The paper compared the new approach against existing methodologies, particularly radiomics-driven feature-based methods and deep learning strategies reliant on Region of Interest (ROI)-based datasets. It underscores the innovation of bypassing ROI dependency, offering a fully automated framework for clinical application. Moreover, the pipeline integrates five CNN architectures inspired by ResNet, combined with a Random Forest classifier, ensuring that slice and patient classifications maintain high accuracy unaffected by suboptimal ROI segmentations.

Additional technical methodologies include employing stacked generalization to refine patient-level prediction accuracy, statistical feature extraction to harness probabilities from CNN outputs, and isolating train, validation, and test sets to ensure unbiased evaluation. These strategies contributed significantly towards optimizing CNN training and minimizing prediction errors, showcasing CNNs' superiority over traditional classification methods.

The paper lays substantial groundwork for future AI applications in medical imaging, hinting towards even greater integration in CAD paradigms for cancer diagnostics. The research posits CNNs as vital tools in transforming MRIs' role in proactive cancer management, celebrating their scalability and potential for widespread clinical adoption amidst escalating demands for precision medicine.
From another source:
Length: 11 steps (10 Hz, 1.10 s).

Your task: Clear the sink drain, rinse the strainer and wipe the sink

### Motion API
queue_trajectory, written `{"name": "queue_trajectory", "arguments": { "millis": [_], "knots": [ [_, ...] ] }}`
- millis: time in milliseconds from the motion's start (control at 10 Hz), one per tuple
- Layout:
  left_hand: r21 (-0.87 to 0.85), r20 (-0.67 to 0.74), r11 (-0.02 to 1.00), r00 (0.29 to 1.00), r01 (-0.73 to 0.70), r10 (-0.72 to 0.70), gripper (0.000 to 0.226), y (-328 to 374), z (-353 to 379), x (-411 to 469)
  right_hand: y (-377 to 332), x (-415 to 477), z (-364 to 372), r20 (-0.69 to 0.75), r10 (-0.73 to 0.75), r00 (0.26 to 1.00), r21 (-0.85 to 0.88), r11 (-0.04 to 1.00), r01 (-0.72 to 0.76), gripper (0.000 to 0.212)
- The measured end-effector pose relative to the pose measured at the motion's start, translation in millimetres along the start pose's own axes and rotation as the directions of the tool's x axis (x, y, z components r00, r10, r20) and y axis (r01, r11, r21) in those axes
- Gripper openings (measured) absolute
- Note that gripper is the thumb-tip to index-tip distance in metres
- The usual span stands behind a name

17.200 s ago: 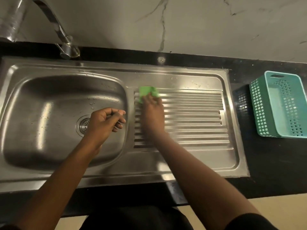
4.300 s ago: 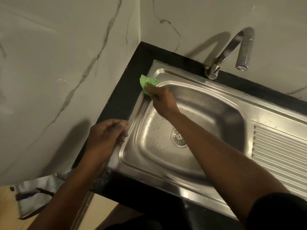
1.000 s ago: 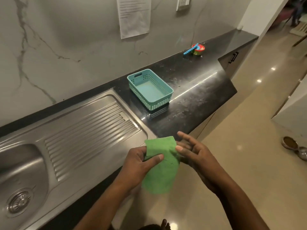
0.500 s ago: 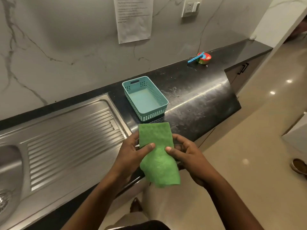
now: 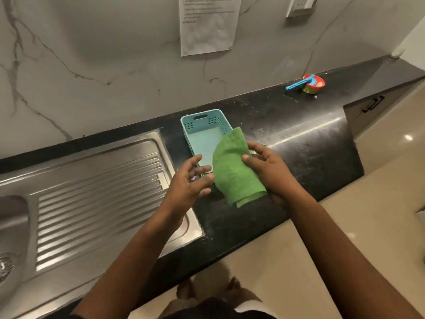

This paper's promising results offer a notable contribution to fields centered around AI-based CAD tools in radiology, paving the way for new analytical models for cancer detection and diagnosis. Further investigation and development upon this pipeline could catalyze significant advancements in AI-driven diagnostics, optimizing computational efficiency and diagnostic accuracy across diverse medical datasets.